(Excerpts from a dataset)
_____
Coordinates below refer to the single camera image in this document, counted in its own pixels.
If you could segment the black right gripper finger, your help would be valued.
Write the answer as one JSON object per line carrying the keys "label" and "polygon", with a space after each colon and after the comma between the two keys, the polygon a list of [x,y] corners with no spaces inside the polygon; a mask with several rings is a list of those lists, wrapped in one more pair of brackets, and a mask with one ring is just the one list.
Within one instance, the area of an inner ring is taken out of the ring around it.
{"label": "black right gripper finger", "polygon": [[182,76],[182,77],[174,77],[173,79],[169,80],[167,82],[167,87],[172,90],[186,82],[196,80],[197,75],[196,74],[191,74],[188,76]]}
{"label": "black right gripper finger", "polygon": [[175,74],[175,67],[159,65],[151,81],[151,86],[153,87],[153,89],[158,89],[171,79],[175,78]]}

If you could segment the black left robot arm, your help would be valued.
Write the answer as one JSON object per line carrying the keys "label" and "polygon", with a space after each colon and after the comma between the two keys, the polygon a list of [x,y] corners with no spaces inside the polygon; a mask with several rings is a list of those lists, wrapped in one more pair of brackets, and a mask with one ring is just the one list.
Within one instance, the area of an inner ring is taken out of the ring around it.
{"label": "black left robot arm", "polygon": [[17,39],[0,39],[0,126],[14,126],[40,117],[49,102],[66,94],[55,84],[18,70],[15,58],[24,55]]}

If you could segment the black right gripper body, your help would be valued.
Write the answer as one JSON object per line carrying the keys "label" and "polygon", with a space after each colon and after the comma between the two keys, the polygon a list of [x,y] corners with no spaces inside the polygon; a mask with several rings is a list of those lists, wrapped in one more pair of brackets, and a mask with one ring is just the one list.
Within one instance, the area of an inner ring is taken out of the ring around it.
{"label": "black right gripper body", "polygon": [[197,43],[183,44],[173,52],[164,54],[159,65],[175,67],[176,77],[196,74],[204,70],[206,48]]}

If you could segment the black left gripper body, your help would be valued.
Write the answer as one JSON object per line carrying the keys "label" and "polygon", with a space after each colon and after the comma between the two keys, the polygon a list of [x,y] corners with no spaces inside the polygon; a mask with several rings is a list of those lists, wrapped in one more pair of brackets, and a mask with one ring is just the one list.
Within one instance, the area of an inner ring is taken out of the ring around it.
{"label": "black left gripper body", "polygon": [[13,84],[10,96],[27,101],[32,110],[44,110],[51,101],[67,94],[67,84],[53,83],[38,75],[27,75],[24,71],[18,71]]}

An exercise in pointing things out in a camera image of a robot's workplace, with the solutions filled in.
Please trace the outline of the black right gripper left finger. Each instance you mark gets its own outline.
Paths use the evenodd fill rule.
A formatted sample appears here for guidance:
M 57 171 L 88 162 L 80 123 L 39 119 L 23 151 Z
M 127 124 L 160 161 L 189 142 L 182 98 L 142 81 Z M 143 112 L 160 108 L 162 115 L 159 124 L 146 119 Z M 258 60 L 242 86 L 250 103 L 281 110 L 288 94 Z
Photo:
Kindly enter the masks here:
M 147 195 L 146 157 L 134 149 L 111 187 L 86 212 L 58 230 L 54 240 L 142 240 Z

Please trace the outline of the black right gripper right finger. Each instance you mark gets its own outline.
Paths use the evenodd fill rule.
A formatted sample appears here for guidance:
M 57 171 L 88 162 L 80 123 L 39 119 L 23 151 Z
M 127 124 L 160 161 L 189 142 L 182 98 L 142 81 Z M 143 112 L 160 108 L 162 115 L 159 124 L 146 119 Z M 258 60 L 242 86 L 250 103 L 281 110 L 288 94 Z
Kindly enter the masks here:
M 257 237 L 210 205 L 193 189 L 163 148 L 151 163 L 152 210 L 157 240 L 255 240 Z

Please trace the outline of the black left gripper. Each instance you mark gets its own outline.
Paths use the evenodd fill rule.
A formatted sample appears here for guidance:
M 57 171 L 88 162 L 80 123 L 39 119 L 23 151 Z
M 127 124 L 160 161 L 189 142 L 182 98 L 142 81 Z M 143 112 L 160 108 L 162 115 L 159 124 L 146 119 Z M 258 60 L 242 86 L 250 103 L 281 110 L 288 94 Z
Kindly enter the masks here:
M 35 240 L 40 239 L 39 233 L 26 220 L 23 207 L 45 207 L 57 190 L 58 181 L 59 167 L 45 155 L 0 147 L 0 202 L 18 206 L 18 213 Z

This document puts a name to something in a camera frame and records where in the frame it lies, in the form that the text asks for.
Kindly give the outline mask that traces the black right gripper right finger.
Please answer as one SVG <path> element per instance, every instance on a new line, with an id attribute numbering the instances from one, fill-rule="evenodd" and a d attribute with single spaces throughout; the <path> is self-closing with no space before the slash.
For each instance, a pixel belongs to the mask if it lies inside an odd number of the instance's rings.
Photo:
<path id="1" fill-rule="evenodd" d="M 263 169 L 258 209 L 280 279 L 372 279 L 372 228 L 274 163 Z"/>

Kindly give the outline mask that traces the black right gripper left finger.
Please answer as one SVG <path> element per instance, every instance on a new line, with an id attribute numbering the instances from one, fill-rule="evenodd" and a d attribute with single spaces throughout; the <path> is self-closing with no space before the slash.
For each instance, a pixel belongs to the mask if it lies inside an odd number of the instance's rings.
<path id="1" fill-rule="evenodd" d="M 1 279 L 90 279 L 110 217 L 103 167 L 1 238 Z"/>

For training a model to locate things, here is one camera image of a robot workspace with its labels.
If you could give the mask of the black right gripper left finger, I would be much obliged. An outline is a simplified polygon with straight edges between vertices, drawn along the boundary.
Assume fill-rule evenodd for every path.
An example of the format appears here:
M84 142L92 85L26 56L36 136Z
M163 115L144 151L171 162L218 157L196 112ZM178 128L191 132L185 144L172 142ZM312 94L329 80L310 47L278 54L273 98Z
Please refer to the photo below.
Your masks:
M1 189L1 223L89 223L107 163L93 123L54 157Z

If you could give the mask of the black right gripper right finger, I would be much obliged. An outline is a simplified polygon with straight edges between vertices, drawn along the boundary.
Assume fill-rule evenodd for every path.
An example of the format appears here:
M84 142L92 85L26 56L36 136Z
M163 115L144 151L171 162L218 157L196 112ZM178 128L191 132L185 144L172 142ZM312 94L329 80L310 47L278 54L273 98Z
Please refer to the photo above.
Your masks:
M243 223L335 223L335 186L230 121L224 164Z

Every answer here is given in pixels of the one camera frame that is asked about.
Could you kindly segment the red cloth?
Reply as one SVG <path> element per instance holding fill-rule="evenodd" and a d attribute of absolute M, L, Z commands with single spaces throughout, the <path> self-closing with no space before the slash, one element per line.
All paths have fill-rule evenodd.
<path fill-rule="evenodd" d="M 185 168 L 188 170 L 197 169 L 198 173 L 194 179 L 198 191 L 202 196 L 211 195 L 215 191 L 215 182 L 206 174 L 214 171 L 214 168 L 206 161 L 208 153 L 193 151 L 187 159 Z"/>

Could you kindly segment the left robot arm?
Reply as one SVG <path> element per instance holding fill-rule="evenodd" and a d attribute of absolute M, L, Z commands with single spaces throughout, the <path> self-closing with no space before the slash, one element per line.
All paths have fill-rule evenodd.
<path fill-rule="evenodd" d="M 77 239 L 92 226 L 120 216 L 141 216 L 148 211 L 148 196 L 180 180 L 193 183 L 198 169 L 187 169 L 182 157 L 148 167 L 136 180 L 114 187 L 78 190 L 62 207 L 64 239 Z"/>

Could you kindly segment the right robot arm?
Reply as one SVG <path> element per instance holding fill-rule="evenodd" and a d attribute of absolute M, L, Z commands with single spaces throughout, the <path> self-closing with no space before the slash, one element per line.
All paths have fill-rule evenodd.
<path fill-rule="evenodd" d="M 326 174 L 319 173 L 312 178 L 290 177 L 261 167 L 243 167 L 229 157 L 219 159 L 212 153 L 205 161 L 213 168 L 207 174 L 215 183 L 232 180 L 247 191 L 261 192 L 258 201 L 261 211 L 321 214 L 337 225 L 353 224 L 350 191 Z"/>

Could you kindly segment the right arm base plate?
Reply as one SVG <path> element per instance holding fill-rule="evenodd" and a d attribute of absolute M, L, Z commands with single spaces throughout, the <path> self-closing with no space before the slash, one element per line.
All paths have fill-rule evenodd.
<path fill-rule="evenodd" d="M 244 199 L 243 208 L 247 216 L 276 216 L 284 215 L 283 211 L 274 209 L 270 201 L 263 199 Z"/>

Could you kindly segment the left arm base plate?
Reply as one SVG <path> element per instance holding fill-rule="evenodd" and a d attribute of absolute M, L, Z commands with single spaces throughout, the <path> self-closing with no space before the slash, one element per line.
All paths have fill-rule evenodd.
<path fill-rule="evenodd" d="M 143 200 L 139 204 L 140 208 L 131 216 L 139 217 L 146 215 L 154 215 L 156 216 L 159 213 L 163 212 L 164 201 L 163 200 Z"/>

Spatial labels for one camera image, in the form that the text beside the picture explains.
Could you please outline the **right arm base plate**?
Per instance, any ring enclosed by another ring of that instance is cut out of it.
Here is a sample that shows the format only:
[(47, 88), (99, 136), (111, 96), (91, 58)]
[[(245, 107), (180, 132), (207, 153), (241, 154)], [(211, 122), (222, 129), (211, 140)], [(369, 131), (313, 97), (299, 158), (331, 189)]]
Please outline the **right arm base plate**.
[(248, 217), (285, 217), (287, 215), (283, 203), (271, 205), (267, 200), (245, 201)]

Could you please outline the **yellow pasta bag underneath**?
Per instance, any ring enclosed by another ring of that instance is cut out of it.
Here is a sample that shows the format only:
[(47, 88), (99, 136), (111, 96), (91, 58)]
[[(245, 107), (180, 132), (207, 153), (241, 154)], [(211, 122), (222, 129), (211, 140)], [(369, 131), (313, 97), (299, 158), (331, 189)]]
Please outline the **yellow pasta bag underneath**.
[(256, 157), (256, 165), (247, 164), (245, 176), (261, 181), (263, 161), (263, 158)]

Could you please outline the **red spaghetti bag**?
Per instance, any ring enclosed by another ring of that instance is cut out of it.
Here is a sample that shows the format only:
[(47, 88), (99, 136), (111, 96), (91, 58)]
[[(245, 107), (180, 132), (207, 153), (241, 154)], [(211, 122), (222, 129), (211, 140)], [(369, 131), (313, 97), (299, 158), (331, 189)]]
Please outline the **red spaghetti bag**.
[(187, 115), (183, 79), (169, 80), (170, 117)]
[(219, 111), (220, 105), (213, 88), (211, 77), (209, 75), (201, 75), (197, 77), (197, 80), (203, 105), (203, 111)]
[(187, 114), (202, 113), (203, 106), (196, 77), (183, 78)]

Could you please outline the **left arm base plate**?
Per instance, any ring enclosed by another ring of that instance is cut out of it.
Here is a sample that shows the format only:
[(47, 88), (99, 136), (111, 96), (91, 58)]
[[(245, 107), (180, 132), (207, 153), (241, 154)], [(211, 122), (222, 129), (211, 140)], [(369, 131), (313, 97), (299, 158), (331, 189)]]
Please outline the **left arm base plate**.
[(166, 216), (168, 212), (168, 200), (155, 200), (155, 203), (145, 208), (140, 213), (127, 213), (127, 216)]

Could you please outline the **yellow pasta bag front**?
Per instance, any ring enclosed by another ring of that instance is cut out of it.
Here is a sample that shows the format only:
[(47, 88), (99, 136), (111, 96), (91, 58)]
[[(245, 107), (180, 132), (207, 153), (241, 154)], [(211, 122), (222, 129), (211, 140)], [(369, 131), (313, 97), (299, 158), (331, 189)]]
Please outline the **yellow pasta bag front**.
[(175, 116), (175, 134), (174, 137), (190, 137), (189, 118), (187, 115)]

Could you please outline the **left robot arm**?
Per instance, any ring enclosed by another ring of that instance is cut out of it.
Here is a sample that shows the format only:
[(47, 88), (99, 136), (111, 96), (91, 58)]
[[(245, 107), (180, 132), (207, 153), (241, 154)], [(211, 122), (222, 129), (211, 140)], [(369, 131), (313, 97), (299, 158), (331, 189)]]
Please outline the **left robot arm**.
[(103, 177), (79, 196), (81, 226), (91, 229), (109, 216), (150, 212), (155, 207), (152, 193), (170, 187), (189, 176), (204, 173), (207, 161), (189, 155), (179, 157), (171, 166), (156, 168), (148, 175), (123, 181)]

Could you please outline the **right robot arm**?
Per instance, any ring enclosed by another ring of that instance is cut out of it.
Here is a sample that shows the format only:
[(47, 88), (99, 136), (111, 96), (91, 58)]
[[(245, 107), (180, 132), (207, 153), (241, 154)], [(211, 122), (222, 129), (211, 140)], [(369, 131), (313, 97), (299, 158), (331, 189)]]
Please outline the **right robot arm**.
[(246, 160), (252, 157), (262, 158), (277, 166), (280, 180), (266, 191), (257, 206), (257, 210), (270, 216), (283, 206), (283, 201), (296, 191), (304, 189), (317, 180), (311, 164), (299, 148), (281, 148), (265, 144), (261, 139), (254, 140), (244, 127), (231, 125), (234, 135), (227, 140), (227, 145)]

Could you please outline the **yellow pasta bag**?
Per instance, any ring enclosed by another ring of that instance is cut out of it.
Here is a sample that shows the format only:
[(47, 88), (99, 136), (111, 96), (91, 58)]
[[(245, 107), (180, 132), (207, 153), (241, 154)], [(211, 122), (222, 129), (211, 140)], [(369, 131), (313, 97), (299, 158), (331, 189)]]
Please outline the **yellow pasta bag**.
_____
**Task requirements**: Wherever the word "mark" occurs in the data above, copy the line it sits in.

**Task result**:
Please trace the outline of the black right gripper left finger. Each instance you mark gets its own outline.
Please trace the outline of the black right gripper right finger. Each instance you mark gets its own outline.
Please trace the outline of the black left gripper. Each instance you mark gets its own outline.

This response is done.